- **Exercise requirements**: Retype, word for word, every line from the one holding "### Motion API" through the one holding "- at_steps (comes" in the entries below, both included, and only those lines.

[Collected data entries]
....

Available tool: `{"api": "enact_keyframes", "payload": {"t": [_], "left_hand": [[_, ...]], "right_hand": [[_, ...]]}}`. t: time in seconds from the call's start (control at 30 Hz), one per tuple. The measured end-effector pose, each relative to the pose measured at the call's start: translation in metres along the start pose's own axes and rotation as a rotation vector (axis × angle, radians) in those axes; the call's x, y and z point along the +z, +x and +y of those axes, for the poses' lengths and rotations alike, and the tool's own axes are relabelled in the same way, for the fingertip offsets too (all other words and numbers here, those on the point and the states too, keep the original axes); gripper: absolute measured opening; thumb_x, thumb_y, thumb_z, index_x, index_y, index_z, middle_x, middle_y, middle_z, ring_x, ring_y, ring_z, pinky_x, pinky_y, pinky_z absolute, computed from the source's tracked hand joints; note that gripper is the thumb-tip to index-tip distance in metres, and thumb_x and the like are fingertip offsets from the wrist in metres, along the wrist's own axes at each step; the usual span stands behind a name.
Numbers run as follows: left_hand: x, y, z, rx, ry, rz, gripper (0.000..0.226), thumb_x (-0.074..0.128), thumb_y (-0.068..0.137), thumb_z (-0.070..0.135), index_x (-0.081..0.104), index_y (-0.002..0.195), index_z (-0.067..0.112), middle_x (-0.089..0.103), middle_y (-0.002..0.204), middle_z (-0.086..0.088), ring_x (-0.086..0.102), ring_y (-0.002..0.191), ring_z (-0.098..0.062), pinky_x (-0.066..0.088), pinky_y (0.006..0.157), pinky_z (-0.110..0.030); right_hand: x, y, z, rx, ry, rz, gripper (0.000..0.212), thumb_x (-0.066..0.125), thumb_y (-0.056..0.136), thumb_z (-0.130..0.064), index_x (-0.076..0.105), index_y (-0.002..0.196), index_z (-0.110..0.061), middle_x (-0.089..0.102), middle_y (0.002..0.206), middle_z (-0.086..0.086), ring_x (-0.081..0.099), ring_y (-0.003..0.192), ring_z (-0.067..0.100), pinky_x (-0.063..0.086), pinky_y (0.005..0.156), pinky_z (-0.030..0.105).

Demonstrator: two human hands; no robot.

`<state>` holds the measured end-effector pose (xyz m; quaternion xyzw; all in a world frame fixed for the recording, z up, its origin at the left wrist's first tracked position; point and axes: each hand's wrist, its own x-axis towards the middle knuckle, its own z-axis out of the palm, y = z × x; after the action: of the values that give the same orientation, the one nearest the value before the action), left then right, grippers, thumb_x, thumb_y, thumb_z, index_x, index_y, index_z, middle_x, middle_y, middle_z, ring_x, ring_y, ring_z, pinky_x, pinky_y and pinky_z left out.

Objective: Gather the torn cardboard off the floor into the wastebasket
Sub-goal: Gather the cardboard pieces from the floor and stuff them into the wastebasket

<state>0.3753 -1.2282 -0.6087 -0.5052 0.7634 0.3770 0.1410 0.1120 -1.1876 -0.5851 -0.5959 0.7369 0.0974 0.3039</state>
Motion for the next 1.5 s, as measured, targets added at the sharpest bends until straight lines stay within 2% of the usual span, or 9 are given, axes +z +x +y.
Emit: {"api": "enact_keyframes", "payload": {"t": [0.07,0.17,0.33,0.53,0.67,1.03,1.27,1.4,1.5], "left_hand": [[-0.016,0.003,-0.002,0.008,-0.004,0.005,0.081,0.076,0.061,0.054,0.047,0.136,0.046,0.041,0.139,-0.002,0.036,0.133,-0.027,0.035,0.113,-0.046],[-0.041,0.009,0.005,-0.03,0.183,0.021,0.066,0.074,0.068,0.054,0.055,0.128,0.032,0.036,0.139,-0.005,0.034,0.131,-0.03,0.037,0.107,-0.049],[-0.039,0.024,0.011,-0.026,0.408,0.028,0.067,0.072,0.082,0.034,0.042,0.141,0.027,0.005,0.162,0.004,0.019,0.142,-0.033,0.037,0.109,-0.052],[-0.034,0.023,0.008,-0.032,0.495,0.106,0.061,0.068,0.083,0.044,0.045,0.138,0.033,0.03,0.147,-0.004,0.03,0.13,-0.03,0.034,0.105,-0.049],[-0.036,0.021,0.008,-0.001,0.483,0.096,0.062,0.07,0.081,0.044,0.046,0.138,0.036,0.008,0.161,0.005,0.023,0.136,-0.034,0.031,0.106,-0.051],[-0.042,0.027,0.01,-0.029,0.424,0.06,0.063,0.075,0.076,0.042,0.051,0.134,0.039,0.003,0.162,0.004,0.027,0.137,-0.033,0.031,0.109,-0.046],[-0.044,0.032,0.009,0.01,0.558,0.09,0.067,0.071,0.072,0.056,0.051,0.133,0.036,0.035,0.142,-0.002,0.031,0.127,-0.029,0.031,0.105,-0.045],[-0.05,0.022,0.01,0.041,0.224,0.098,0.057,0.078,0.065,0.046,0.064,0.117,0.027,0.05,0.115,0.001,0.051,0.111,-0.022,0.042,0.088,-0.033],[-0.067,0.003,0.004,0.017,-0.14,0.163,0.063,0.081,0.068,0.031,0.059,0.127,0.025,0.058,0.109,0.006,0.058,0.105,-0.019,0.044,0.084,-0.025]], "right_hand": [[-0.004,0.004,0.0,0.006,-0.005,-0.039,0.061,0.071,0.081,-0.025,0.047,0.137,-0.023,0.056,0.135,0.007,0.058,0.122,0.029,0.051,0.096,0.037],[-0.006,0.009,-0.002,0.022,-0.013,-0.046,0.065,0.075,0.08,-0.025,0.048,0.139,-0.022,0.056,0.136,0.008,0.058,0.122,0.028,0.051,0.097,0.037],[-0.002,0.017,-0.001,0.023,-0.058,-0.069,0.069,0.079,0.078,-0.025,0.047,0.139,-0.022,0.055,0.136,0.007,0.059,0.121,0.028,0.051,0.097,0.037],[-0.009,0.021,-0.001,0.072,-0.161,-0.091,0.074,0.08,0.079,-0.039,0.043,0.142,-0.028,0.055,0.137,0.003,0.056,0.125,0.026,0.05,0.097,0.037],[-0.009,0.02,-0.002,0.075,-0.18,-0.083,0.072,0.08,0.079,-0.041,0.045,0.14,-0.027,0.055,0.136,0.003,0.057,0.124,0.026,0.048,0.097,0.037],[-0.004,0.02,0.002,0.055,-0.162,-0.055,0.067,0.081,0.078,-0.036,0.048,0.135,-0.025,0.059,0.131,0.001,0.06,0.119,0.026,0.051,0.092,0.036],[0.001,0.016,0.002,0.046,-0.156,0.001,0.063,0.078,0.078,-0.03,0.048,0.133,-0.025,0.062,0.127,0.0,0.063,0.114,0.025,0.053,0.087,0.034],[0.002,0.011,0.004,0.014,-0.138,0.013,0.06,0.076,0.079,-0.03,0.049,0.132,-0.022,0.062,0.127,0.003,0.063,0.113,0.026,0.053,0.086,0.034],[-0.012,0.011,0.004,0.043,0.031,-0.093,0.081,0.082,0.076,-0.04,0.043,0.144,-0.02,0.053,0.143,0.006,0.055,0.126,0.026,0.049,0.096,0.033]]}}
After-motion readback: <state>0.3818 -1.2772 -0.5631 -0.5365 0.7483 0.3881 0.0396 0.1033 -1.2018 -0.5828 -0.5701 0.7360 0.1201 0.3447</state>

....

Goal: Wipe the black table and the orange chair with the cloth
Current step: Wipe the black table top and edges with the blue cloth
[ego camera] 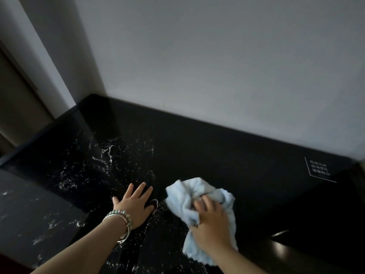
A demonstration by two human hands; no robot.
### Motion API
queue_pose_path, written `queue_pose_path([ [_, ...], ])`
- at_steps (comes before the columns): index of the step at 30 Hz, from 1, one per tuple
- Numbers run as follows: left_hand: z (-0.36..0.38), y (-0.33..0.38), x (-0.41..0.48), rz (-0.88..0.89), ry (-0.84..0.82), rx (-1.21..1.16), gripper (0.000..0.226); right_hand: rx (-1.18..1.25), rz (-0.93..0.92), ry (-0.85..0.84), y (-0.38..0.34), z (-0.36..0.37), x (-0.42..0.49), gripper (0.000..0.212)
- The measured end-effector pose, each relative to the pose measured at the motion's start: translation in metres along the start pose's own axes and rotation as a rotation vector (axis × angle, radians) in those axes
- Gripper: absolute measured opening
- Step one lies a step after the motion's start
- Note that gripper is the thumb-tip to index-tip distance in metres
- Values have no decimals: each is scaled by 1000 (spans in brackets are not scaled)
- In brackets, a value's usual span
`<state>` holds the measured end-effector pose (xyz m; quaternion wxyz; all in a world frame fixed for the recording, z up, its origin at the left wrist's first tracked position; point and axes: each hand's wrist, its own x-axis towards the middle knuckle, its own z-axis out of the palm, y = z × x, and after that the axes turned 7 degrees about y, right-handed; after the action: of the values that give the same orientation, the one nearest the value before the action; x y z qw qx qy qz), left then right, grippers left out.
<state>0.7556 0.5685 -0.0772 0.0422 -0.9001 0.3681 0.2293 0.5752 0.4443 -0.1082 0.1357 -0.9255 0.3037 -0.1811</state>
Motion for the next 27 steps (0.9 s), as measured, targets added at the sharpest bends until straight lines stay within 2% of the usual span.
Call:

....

- **Output for this task**:
### Motion API
queue_pose_path, written `queue_pose_path([ [_, ...], ])`
- at_steps (comes before the columns): index of the step at 30 Hz, from 1, one per tuple

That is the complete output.